Work instructions —
Write every line of the material out exactly as shown.

□ □ □ □ □ □ □

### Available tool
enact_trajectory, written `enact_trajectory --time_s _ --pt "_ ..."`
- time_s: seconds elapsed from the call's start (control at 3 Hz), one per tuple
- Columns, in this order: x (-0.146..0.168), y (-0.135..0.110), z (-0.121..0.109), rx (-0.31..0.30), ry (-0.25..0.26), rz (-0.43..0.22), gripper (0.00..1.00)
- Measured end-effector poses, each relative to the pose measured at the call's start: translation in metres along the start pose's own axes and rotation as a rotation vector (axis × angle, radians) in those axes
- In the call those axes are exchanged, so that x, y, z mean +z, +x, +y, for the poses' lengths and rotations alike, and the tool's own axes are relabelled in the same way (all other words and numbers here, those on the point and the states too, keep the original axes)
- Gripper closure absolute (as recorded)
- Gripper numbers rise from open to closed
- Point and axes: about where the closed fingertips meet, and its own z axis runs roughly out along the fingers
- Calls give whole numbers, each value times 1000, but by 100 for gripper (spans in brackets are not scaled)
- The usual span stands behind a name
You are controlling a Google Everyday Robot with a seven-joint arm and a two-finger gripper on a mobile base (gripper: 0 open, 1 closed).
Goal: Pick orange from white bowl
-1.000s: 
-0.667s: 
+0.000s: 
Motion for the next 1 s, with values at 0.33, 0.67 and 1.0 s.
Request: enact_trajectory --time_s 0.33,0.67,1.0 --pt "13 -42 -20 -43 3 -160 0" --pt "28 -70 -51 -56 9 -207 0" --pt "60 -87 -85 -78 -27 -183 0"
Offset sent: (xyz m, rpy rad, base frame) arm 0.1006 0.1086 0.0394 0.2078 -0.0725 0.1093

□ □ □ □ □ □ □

Finished exercise —
### Available tool
enact_trajectory, written `enact_trajectory --time_s _ --pt "_ ..."`
- time_s: seconds elapsed from the call's start (control at 3 Hz), one per tuple
- Columns, in this order: x (-0.146..0.168), y (-0.135..0.110), z (-0.121..0.109), rx (-0.31..0.30), ry (-0.25..0.26), rz (-0.43..0.22), gripper (0.00..1.00)
- Measured end-effector poses, each relative to the pose measured at the call's start: translation in metres along the start pose's own axes and rotation as a rotation vector (axis × angle, radians) in those axes
- In the call those axes are exchanged, so that x, y, z mean +z, +x, +y, for the poses' lengths and rotations alike, and the tool's own axes are relabelled in the same way (all other words and numbers here, those on the point and the states too, keep the original axes)
- Gripper closure absolute (as recorded)
- Gripper numbers rise from open to closed
- Point and axes: about where the closed fingertips meet, and its own z axis runs roughly out along the fingers
- Calls give whole numbers, each value times 1000, but by 100 for gripper (spans in brackets are not scaled)
- The usual span stands behind a name
You are controlling a Google Everyday Robot with a seven-joint arm and a two-finger gripper on a mobile base (gripper: 0 open, 1 closed).
Goal: Pick orange from white bowl
-1.000s: 
-0.667s: 
+0.000s: 
Motion for the next 1 s, with values at 0.33, 0.67 and 1.0 s.
Request: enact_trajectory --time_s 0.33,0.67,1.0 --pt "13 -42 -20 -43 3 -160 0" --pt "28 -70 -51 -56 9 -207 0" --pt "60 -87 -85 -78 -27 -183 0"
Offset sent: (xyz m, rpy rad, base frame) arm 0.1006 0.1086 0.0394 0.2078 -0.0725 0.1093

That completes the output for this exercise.